Molly distende le labbra sorridendo piano. Aspetta uno, due, tre secondi, quindi torna a guardare avanti. Quando schiude le labbra, lo fa per lasciarsi sfuggire un sospiro lungo e vocale, con quel suo sorriso sospeso ancora aggrappato alle labbra.
«Come vuoi» dice. «Non ti disturberò oltre» si volta, lo guarda. «Per questa sera.»
Caleb sospira a sua volta. «Apprezzerò lo sforzo, immagino.»
Molly annuisce, e fra le sue labbra torna a guizzare quel suo ghigno enigmatico.
«Non andare troppo lontano, Caleb» soffia, e quando Caleb si volta, appena sorpreso dalle sue parole, non lo trova più accanto a sé, sulla panchina, bensì già in piedi e pronto a congedarsi. Fa appena in tempo a dirottare lo sguardo in avanti, che si ritrova il suo viso pericolosamente vicino al proprio, il suo busto piegato in avanti, le mani impuntate ai fianchi.
Gli esplode il cuore in petto, e quando schiude le labbra non ha davvero idea di quali parole farvi uscire.
«Abbiamo tutti i nostri demoni, per quello che vale. Quando i tuoi saranno ancora così vicini, stai sicuro che sarò ancora lì per riportarti indietro.»
E’ sparita ogni traccia di sorriso quando Molly si sporge ancora di più in avanti, e Caleb trattiene il respiro, pietrificato, mentre le labbra morbide del tiefling si posano delicate contro la sua fronte, e poi, un istante più tardi, poco più giù, sulla sua guancia. Per qualche motivo gli torna in mente adesso che questo – labbra, un bacio, la sua voce di velluto – è il primo ricordo che ha dopo essersi risvegliato dalla trance. Questo, ed uno schiaffo. Ma pur sempre Molly.
«Ti lascio ai tuoi libri.»
La sua voce lo raggiunge a fatica, facendosi strada nel groviglio caotico di pensieri ed emozioni e sensazioni che iniziano ad affollargli la mente. Rimane con le labbra schiuse, le mani poggiate sulle pagine del libro, rigide e tremanti, e gli occhi persi su figure che non ha la testa né l’intenzione di decifrare.

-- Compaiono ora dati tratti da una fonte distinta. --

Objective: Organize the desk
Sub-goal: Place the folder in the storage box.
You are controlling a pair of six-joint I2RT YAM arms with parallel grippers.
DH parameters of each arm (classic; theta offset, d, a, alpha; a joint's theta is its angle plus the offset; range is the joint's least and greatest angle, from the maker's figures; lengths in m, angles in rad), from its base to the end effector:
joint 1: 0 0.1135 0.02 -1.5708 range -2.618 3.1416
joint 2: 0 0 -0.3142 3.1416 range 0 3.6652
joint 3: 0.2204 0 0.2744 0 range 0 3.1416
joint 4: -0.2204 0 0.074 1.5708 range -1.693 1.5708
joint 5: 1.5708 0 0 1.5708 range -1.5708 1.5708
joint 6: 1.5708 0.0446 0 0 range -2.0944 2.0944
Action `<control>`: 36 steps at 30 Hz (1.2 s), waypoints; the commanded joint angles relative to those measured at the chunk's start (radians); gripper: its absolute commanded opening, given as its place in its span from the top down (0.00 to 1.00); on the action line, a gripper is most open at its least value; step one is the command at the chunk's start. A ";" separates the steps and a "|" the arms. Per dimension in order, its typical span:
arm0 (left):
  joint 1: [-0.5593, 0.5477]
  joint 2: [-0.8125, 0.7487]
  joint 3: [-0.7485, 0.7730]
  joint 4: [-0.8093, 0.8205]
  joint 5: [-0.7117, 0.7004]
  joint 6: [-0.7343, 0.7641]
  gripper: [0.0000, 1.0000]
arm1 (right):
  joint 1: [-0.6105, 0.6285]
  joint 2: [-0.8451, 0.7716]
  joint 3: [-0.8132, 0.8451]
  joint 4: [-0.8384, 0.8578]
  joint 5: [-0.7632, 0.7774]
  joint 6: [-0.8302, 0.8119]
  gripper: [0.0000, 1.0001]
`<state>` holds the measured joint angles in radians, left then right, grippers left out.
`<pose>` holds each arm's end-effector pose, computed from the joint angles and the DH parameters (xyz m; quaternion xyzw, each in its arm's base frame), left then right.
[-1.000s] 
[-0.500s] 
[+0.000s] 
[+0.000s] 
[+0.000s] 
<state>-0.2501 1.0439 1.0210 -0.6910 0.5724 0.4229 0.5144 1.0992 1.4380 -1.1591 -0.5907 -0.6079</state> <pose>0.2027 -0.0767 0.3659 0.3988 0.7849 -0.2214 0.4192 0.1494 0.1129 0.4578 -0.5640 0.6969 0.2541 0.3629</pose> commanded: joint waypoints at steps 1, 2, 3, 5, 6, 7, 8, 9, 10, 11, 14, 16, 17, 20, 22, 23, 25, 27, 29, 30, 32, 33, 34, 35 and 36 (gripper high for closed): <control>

Sente il petto agitarsi contro battiti insistenti quanto un tamburo da guerra, e non è una sensazione del tutto sconosciuta, eppure allo stesso tempo è diversa da qualsiasi altra sensazione simile gli sia capitato di provare fino ad ora. Non è come quando le fiamme hanno divorato il sacerdote nella tana della manticora, e nemmeno come quando si sente gli occhi della gente sgradevolmente puntati addosso, come se fosse lui il centro del mondo.
«Buona nottata, Molly» riesce solamente a sibilare, interi istanti più tardi, allo spazio ormai vuoto che è rimasto accanto a lui sulla panchina.
E si ritrova lontano, per qualche motivo – lontano da quest’aria di festa, ma soprattutto lontano dal fuoco e dalla cenere, lontano dai pensieri oscuri, lontano dalla morte. Da solo in compagnia dei propri pensieri, si domanda se quelle labbra lo perseguiteranno per il resto della notte, e nel domandarselo sente già di conoscere la risposta.
E per una volta, si dice, potrebbe quasi farsela andare bene.